The agriculture supply chain is plagued with inefficiencies, and the food on our tables may have hopped multiple borders and oceans before we even purchased it off the shelf. The supply chain is becoming overstretched, and its inefficiencies have, in previous years, cost the economy around $400 billion annually.
There’s a lack of transparency in agriculture, and there is an abundance of false data. Last year in Mozambique a study revealed that the country’s agriculture sector has been using erroneous data for the previous five years. This led the government to believe that production was a lot higher than it was, skewing provisions of seeds and other aid for the sector.
In virtually all supply chains, one-third consists of food fraud. A study released last year states that olive oil is a vulnerable product for fraud, in cases being mixed with fraudulent oils and mislabeled with quality grades. And that’s merely one example.
Blockchains for Supply Chains
Blockchain doesn’t only provide a trusted, immutable source – it’s secure, some describing its value as a ‘single source of truth.’ And there are no middlemen involved.
With blockchain technology, all information becomes immutable, and it’s a much safer virtual environment. How it aids supply chains is that it creates more transparency and it generates efficiency. It’s a peer-to-peer system, making it a network technology through which one gets much better relationships with customers and suppliers. And just within that, it opens up a myriad of new opportunities.
Marieke de Ruyter de Wildt who was born in Tanzania and is currently based in the Netherlands, has a computer science background. Ever since she began her journey in the software industry, her focus has been on the agriculture supply chain. Around six years ago, she was heading up a software company where they were digitising the compliance process for farmers. It was during this time that blockchain began maturing in the financial world. She thought, “Ok, now it’s mature enough to transform agriculture.”
Blockchain is the technology that will help the agri-food system transform into web3. And I’m very convinced that that will bring a lot of good to food. – Marieke
The New Fork
Five years ago, Marieke founded The New Fork to use blockchain technology for “Global Food Integrity.” Their layer-1 blockchain is the Open Food Chain (OFC), which currently has two implementations. The first is the juice industry (Juicychain) and another with chefs (Chefchain). Marieke says that chefs are the influencers in our food system, as these are the people the public listens to – their behaviour is what we copy. “But chefs have no idea what they have on their kitchen table.”
JuicyChain improves transparency and accelerates demand for sustainably produced juices, by connecting more than 50 partners in the supply chain. It also supports customers and consumer-facing communication on sustainable juice. On the JuicyChain website it’s as easy as scanning a QR code to track the ingredients in your bottle of juice, across the supply chain.
The Blockchain Burger
Now you can trace all the ingredients in your burger to their origin.

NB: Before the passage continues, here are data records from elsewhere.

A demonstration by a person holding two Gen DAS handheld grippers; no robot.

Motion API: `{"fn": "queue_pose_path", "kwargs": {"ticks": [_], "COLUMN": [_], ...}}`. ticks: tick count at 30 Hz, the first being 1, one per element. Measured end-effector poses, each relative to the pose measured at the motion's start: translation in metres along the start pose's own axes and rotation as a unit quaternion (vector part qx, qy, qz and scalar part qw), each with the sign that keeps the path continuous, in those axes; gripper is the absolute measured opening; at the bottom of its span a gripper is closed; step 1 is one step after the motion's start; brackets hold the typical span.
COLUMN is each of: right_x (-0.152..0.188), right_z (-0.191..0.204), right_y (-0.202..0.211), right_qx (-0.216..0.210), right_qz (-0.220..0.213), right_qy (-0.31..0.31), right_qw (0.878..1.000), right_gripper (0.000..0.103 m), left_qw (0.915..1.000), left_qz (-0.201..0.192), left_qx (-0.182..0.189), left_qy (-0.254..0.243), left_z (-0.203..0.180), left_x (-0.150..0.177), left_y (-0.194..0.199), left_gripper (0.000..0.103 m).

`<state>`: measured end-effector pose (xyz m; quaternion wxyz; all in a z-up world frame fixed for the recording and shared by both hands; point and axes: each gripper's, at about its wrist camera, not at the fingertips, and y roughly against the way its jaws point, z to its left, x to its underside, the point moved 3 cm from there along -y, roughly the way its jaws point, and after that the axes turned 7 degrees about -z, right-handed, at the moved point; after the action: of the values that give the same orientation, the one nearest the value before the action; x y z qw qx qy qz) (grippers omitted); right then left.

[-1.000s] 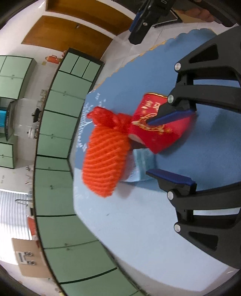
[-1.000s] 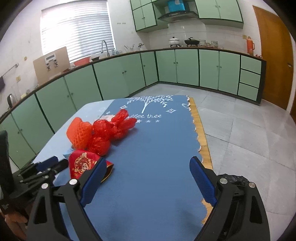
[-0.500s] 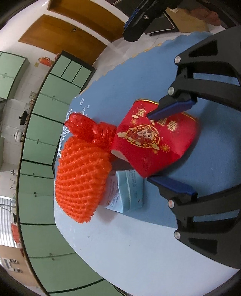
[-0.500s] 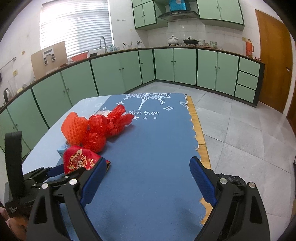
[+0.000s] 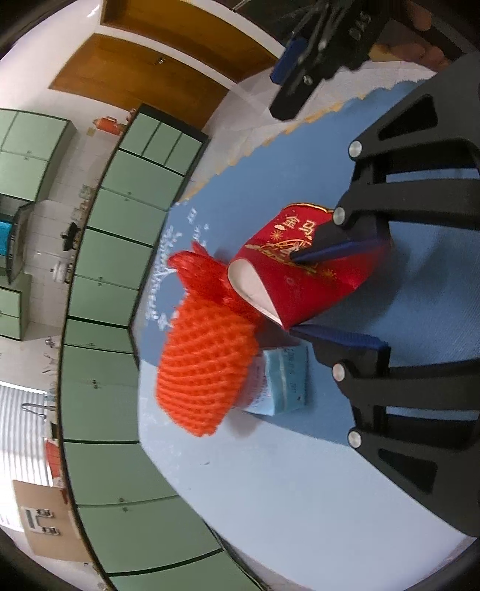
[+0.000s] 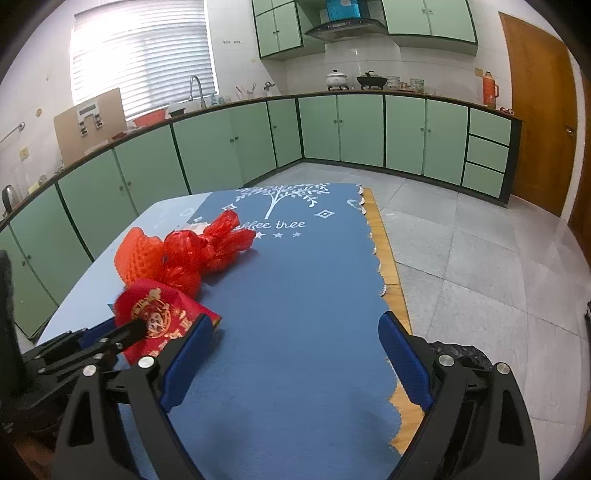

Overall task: Collect trash
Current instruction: 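Move the left tool back to the table and grasp the red paper packet, then grasp the orange foam net with the right tool while the left tool holds the red packet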

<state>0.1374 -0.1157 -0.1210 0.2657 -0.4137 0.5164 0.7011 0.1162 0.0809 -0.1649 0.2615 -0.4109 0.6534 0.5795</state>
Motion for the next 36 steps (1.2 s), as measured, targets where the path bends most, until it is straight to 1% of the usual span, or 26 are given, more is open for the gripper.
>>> {"fn": "queue_pose_path", "kwargs": {"ticks": [5,8,14,18,24,29,36], "right_x": [-0.005,-0.01,-0.03,-0.037,-0.041,-0.039,-0.031], "right_z": [0.002,0.009,0.037,0.057,0.089,0.104,0.13], "right_y": [0.0,-0.001,-0.012,-0.026,-0.056,-0.083,-0.09], "right_qx": [-0.002,-0.01,-0.036,-0.054,-0.073,-0.079,-0.112], "right_qz": [-0.005,-0.013,-0.04,-0.047,-0.044,-0.021,-0.002], "right_qy": [0.001,0.005,0.021,0.028,0.041,0.04,0.055], "right_qw": [1.0,1.0,0.998,0.997,0.996,0.996,0.992], "right_gripper": [0.089,0.089,0.089,0.087,0.083,0.074,0.07], "left_qw": [0.999,0.9969,0.9917,0.9869,0.9825,0.9807,0.9794], "left_qz": [-0.043,-0.069,-0.107,-0.128,-0.137,-0.14,-0.137], "left_qx": [-0.014,-0.035,-0.072,-0.098,-0.126,-0.136,-0.148], "left_qy": [-0.005,-0.013,-0.007,-0.008,-0.005,-0.002,0.011], "left_z": [0.0,0.006,0.027,0.043,0.063,0.076,0.096], "left_x": [-0.018,-0.028,-0.045,-0.056,-0.067,-0.069,-0.068], "left_y": [0.021,0.032,0.049,0.056,0.052,0.048,0.045], "left_gripper": [0.031,0.031,0.031,0.031,0.031,0.03,0.03]}}
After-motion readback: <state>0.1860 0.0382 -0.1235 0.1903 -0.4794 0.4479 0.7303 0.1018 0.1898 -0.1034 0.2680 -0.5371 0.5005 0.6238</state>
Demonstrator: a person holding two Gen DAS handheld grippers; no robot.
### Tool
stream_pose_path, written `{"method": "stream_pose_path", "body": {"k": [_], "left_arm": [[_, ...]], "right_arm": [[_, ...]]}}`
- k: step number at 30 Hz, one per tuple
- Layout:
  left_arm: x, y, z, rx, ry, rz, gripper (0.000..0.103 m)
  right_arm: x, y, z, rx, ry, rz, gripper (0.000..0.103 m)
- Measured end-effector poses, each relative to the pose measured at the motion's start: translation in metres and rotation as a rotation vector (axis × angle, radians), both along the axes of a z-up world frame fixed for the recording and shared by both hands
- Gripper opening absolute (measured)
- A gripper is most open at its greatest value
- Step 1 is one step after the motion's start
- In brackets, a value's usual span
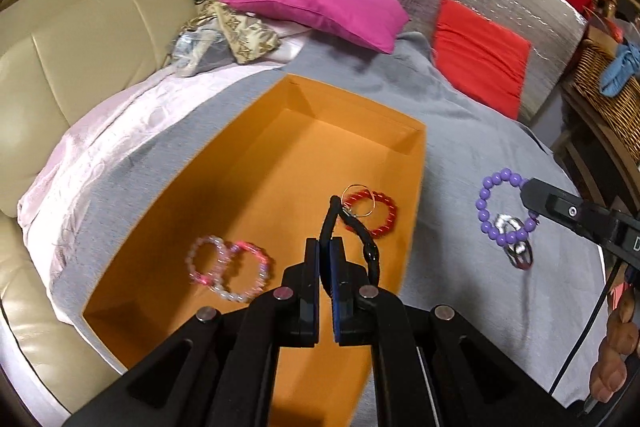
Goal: Organize jewelry
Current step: 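Carry the black and purple bracelets over the orange box with both tools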
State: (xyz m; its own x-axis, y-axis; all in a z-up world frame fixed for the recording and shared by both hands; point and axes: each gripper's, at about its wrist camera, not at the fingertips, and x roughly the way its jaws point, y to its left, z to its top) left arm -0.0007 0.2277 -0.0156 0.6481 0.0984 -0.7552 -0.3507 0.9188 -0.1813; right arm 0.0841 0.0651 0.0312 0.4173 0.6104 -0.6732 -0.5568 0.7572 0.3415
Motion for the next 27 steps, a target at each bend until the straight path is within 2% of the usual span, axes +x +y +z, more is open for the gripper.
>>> {"method": "stream_pose_path", "body": {"k": [7, 13, 27], "left_arm": [[0.01, 0.018, -0.007, 0.003, 0.028, 0.042, 0.005], [0.02, 0.031, -0.013, 0.014, 0.054, 0.086, 0.005], [0.043, 0.05, -0.03, 0.011, 0.105, 0.134, 0.005]], "right_arm": [[0.017, 0.045, -0.005, -0.005, 0.018, 0.057, 0.01], [0.036, 0.08, -0.02, -0.061, 0.035, 0.088, 0.01], [0.08, 0.116, -0.051, -0.156, 0.073, 0.091, 0.01]]}}
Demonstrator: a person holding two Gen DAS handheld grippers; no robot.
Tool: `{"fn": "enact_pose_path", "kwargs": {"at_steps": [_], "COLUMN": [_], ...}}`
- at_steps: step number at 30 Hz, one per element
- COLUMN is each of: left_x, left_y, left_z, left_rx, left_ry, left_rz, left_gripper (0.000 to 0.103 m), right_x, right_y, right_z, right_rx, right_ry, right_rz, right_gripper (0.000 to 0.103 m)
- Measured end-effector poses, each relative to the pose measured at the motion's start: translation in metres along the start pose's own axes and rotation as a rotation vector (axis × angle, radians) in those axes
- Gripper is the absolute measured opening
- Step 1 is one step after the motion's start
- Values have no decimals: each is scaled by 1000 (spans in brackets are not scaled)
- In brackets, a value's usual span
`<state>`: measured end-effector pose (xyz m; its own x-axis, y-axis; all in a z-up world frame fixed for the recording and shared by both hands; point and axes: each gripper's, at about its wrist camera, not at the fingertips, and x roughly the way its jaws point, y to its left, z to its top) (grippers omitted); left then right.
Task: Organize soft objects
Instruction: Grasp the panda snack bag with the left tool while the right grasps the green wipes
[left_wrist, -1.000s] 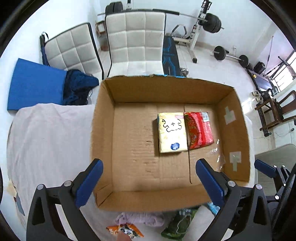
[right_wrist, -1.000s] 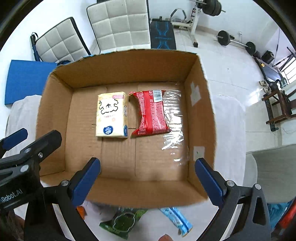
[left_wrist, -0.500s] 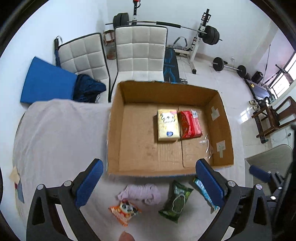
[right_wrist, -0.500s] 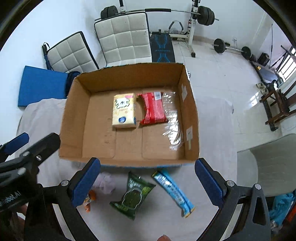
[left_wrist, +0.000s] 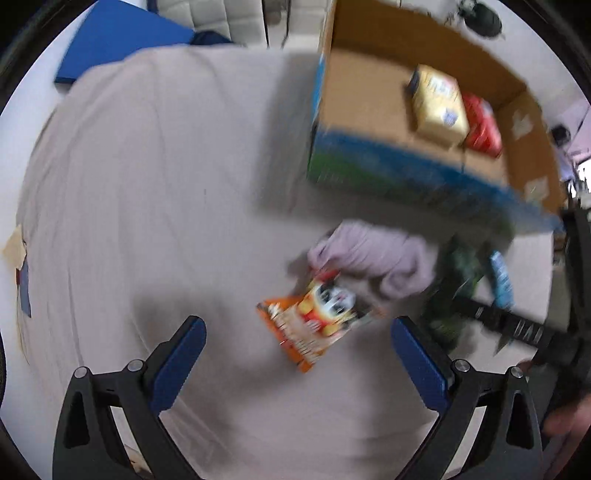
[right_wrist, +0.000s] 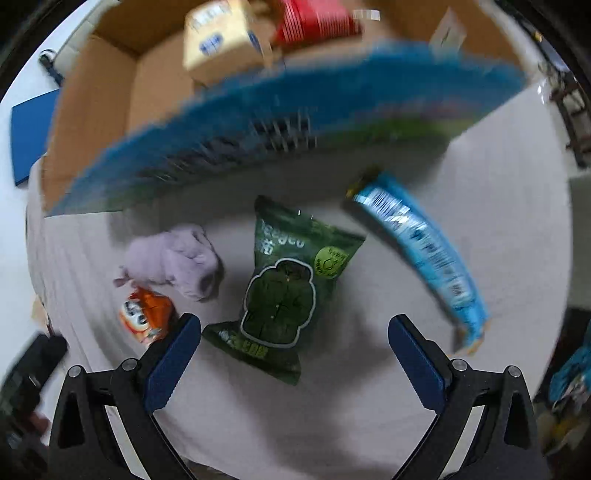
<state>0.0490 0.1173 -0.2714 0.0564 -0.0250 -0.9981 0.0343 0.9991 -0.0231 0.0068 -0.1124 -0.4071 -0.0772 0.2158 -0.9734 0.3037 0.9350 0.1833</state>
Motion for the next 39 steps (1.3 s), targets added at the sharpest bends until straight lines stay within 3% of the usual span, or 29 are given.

The blockchain hamburger was launched so that the public could begin to understand what the blockchain technology has to offer in its powerful capabilities. Following the link below, when you click on each ingredient, it gives you the exact information and location where it was sourced from, with an exact address.
The challenges
Marieke says that the most considerable challenge to their work is that agri-foods are generally very conservative. They can come across as reluctant and possibly frightened of new digital technologies. The adoption rate of the use of data for efficient agriculture is slow. It has nothing to do with the technology itself. It’s about people being ready to adopt technology and make agriculture more sustainable.
The beginning of every sustainability practice is transparency. – Marieke
Blockchain technology offers transparency and answers to the inefficiencies that afflict agriculture supply chains. We are still wasting 40% of our food, so Marieke believes that’s where we need to start - work towards sustainability.
Marieke and her team have ambitious plans, however. They are planning on finishing their launch of three new industry chains for different food industries, focused on the olive oil and cacao supply chain, by the start of next year and launching a consumer app by the beginning of Q2 of the same year.